"¿Dónde te metiste?" Luo Qicheng aliviado vio a Ye Zhiqiu allí frente a él, y le soltó su mano con fuerza.
"Te dejaré descansar." Ye Zhiqiu lo ayudó a recostarse. Fu Yanfei, que se había mantenido de pie todo el tiempo, miraba con una expresión más desagradable.
"¿Estás bien? ¿Necesitas algo?" Ye Zhiqiu lloriqueaba al ver a Luo Qicheng; al ver el paño húmedo en su cabeza, no pudo evitar querer llorar.
Luo Qicheng negó ligeramente con la cabeza y le dijo: "No estoy bien, pero estás aquí, ¿no? ¿Qué podría pasar?"
El rostro de Ye Zhiqiu se sonrojó. "¡¿Qué hora es para que sigas hablando en ese tono?! ¡Espera a ser mi esposa!"
"Conmigo misma hablo; ¿qué hay de malo en eso?" dijo Luo Qicheng con una sonrisa. Fu Yanfei, al borde de la rabia, le gritó: "Hermana, dijiste que tenías algo importante que hacer, ¡ve! Yo me encargo de él."
Fu Yanfei rió sarcástica. "Tus palabras son claras, te cuidaré bien a tu marido para que no le pase nada."
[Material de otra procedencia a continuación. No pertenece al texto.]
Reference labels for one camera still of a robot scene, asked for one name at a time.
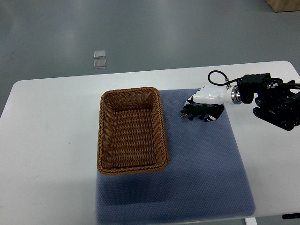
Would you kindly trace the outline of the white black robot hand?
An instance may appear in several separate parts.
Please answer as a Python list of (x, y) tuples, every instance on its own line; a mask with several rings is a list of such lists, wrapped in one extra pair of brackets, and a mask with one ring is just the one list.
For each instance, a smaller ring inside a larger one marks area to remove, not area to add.
[(242, 103), (236, 85), (230, 88), (211, 85), (204, 86), (185, 101), (184, 107), (186, 105), (205, 105), (210, 107), (211, 112), (202, 120), (204, 122), (210, 122), (217, 120), (221, 116), (225, 109), (224, 103), (232, 105)]

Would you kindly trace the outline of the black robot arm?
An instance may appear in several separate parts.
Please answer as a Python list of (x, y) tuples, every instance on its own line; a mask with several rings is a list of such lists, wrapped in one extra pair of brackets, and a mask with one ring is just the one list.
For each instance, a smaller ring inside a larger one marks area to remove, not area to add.
[(216, 86), (231, 87), (230, 99), (234, 104), (250, 104), (253, 101), (257, 107), (253, 114), (277, 127), (291, 131), (300, 125), (300, 85), (294, 80), (287, 83), (280, 78), (272, 78), (270, 73), (244, 75), (232, 81), (219, 70), (208, 74), (208, 81)]

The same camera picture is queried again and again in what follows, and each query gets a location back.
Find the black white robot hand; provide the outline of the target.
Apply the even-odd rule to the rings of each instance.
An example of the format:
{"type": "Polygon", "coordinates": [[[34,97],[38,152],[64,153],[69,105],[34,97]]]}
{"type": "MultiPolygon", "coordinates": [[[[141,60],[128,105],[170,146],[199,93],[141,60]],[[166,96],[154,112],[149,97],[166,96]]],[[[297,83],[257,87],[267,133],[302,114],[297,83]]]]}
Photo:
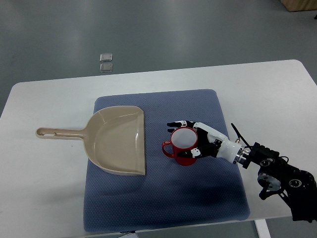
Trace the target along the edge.
{"type": "Polygon", "coordinates": [[[170,133],[180,127],[189,127],[198,135],[197,146],[191,151],[181,152],[180,156],[193,156],[195,159],[211,156],[224,158],[228,162],[235,164],[239,161],[244,150],[241,144],[230,141],[226,135],[201,122],[180,120],[170,122],[167,126],[170,127],[167,130],[170,133]]]}

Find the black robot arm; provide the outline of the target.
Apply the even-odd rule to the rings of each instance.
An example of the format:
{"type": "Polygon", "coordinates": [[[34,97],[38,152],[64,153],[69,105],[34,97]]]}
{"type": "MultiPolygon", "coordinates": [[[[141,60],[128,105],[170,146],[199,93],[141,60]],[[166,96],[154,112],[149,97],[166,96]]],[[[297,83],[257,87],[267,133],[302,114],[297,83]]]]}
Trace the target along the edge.
{"type": "Polygon", "coordinates": [[[259,143],[249,145],[235,125],[231,125],[236,132],[239,142],[242,140],[246,147],[236,159],[243,168],[247,169],[251,163],[260,167],[258,183],[262,187],[259,197],[265,200],[278,195],[289,206],[293,221],[307,221],[317,219],[317,182],[314,176],[304,170],[288,164],[289,158],[280,156],[259,143]]]}

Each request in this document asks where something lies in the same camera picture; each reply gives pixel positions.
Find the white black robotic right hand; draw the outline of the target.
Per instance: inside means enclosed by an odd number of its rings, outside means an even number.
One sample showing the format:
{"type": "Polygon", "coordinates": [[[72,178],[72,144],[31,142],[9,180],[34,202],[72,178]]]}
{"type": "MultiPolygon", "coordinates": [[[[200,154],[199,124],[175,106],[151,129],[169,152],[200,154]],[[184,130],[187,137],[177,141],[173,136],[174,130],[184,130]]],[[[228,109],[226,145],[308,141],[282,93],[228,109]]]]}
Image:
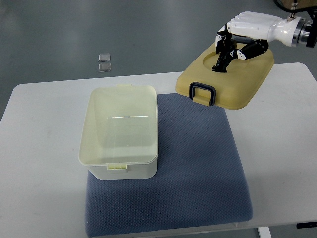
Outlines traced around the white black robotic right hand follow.
{"type": "Polygon", "coordinates": [[[309,44],[312,24],[301,17],[277,16],[245,11],[228,21],[215,37],[219,55],[215,72],[226,73],[232,60],[248,60],[264,54],[269,42],[278,40],[286,46],[309,44]]]}

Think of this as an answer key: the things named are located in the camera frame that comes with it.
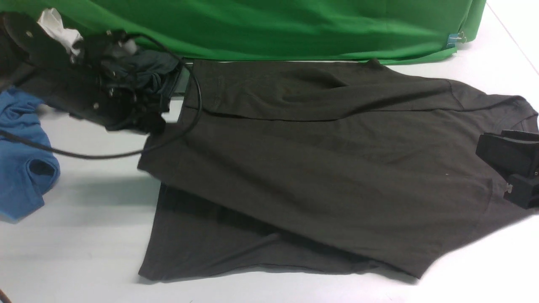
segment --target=white table
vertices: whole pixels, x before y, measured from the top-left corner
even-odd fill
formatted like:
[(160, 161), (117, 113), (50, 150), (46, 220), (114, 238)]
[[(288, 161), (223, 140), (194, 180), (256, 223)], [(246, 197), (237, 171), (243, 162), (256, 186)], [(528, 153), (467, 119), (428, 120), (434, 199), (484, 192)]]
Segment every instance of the white table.
[[(391, 68), (460, 80), (487, 93), (520, 94), (539, 109), (539, 75), (489, 7), (477, 40), (453, 58)], [(174, 120), (179, 103), (172, 107)], [(81, 153), (117, 153), (144, 143), (143, 136), (108, 134), (65, 116), (47, 116), (43, 127), (55, 147)], [(159, 181), (136, 170), (137, 157), (59, 160), (62, 175), (46, 205), (16, 225), (0, 222), (0, 288), (14, 303), (539, 302), (539, 217), (449, 253), (421, 281), (379, 272), (250, 272), (152, 284), (137, 271)]]

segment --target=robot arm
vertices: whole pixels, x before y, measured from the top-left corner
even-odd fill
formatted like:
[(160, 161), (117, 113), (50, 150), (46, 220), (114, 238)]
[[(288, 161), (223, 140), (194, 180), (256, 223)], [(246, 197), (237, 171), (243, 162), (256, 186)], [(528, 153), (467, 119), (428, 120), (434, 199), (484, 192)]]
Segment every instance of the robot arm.
[[(159, 134), (175, 87), (148, 94), (103, 64), (113, 47), (129, 39), (124, 31), (88, 36), (75, 45), (78, 56), (50, 38), (28, 15), (0, 13), (0, 91), (12, 85), (71, 116), (104, 126)], [(179, 78), (180, 63), (167, 77)]]

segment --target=blue fabric
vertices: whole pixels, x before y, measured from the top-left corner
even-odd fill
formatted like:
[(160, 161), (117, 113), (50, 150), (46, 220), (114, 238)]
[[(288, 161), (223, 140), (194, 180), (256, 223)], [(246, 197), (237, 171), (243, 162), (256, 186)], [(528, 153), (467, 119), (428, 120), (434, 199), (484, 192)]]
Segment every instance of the blue fabric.
[[(36, 108), (42, 101), (15, 88), (0, 94), (0, 129), (50, 145)], [(17, 221), (44, 205), (43, 194), (60, 175), (52, 153), (0, 136), (0, 213)]]

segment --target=green cloth
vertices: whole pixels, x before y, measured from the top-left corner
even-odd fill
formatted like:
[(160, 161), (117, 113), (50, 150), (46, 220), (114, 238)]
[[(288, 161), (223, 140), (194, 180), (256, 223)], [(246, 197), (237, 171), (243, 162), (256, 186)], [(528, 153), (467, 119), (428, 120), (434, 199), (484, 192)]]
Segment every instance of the green cloth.
[(0, 0), (35, 16), (54, 7), (83, 34), (144, 32), (215, 60), (437, 61), (447, 37), (477, 34), (486, 0)]

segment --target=cable
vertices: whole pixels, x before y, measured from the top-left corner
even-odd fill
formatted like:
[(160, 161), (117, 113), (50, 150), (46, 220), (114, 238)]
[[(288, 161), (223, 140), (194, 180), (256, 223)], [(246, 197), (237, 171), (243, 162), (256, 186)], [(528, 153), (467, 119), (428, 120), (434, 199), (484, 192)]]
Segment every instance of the cable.
[(142, 34), (142, 33), (132, 33), (132, 34), (128, 34), (126, 36), (125, 42), (128, 41), (128, 40), (131, 40), (131, 39), (138, 38), (138, 37), (145, 38), (145, 39), (151, 41), (152, 43), (154, 43), (155, 45), (157, 45), (159, 48), (161, 48), (165, 52), (168, 52), (171, 56), (173, 56), (176, 60), (178, 60), (178, 62), (181, 65), (183, 65), (183, 67), (185, 67), (185, 69), (187, 69), (187, 71), (189, 71), (189, 74), (190, 74), (189, 78), (193, 79), (193, 81), (195, 82), (195, 86), (196, 86), (196, 89), (197, 89), (197, 95), (198, 95), (197, 114), (196, 114), (195, 118), (193, 119), (193, 121), (191, 122), (191, 124), (189, 124), (189, 126), (184, 131), (182, 131), (181, 133), (179, 133), (179, 134), (173, 136), (172, 138), (170, 138), (170, 139), (168, 139), (168, 140), (166, 140), (166, 141), (164, 141), (164, 142), (162, 142), (160, 144), (157, 144), (155, 146), (151, 146), (151, 147), (141, 149), (141, 150), (131, 151), (131, 152), (128, 152), (128, 153), (115, 154), (115, 155), (83, 155), (83, 154), (71, 153), (69, 151), (64, 151), (64, 150), (61, 150), (61, 149), (56, 149), (56, 148), (52, 148), (52, 147), (49, 147), (49, 146), (46, 146), (46, 145), (43, 145), (43, 144), (32, 142), (32, 141), (30, 141), (28, 139), (25, 139), (23, 137), (19, 137), (17, 135), (11, 134), (11, 133), (6, 132), (6, 131), (1, 130), (1, 129), (0, 129), (0, 136), (6, 137), (6, 139), (8, 139), (10, 141), (13, 141), (13, 142), (22, 143), (24, 145), (27, 145), (27, 146), (30, 146), (30, 147), (33, 147), (33, 148), (44, 150), (46, 152), (48, 151), (48, 152), (51, 152), (51, 153), (55, 153), (55, 154), (58, 154), (58, 155), (67, 156), (67, 157), (71, 157), (71, 158), (83, 159), (83, 160), (112, 160), (112, 159), (120, 159), (120, 158), (131, 157), (131, 156), (147, 153), (147, 152), (162, 148), (162, 147), (164, 147), (164, 146), (166, 146), (168, 144), (171, 144), (172, 142), (178, 140), (179, 138), (187, 135), (189, 132), (191, 132), (196, 127), (196, 125), (198, 124), (198, 122), (199, 122), (199, 120), (201, 119), (201, 116), (202, 116), (203, 107), (202, 107), (202, 93), (201, 93), (200, 83), (198, 82), (197, 77), (193, 73), (192, 68), (189, 65), (187, 65), (186, 62), (182, 58), (180, 58), (178, 55), (174, 54), (168, 47), (164, 46), (162, 43), (155, 40), (154, 38), (152, 38), (152, 37), (150, 37), (148, 35)]
Luo Qicheng frunció el ceño.
Sabía la identidad de Ye Zhiqiu y comprendía sus sentimientos; deseaba desesperadamente desenmascarar a Fu Yanfei en ese momento. Se agarró a su mano con fuerza.
"Descansa, todo estará bien." Ye Zhiqiu le acarició el dorso de la mano a Luo Qicheng. "Primero descansa un rato y luego iré fuera por un momento, te traeré algo de comer."
Luo Qicheng no estaba tranquilo. Ye Zhiqiu sonrió. "No te preocupes, todo estará bien."
Finalmente soltó su mano y le dijo: "Entonces vete rápido; estoy hambriento."
Ye Zhiqiu se levantó y, al pasar junto a Fu Yanfei, la miró con una expresión fría: "Ven conmigo."
Fu Yanfei observó a Luo Qicheng, quién no quería verla. Estaba enfadada y preocupada; con un pie, jaló el brazo de Ye Zhiqiu para salir. Tan pronto como estuvo lejos del alcance de Luo Qicheng, Fu Yanfei la jaló hacia sí misma. "Ye Zhiqiu, ¿no entiendes lo que te digo? Te pedí que te vallas y vuelves por aquí."
Ye Zhiqiu no respondió durante un rato; Fu Yanfei se enfadó más: "¡Te hablaba! ¡¿Escuchaste?! ¡Fu Yanfei, creo que no quieres que Qicheng se entere de tu fuga!"
"¿Qué pretendes?" Fu Yanfei quedó sorprendida. "¿Acaso me estás amenazando? No olvides que aún tengo a tu abuela en mis manos."
Hablando del abuelo, el corazón de Ye Zhiqiu se entristeció. Pero pensando en la condición actual de Luo Qicheng, no podía dejarlo: "Fu Yanfei, te ruego que no uses a tu abuela para amenazarme. Sé que todavía eres útil para mí; ahora nunca me darás tu abuela."
Luo Qicheng frunció el ceño. Sabía la identidad de Ye Zhiqiu y comprendió sus sentimientos, así que deseaba desenmascarar a Fu Yanfei en ese momento. Se agarró fuertemente a su mano.
"Está bien, todo estará bien." Ye Zhiqiu le acarició la muñeca a Luo Qicheng. "Primero descansa un poco y luego iré por un momento, te traeré algo de comer."
Luo Qicheng no estaba tranquilo. "¡Entonces ve rápido! ¡Estoy hambriento!"
Ye Zhiqiu se levantó y, mientras pasaba junto a Fu Yanfei, le dijo con frialdad: "Ven conmigo."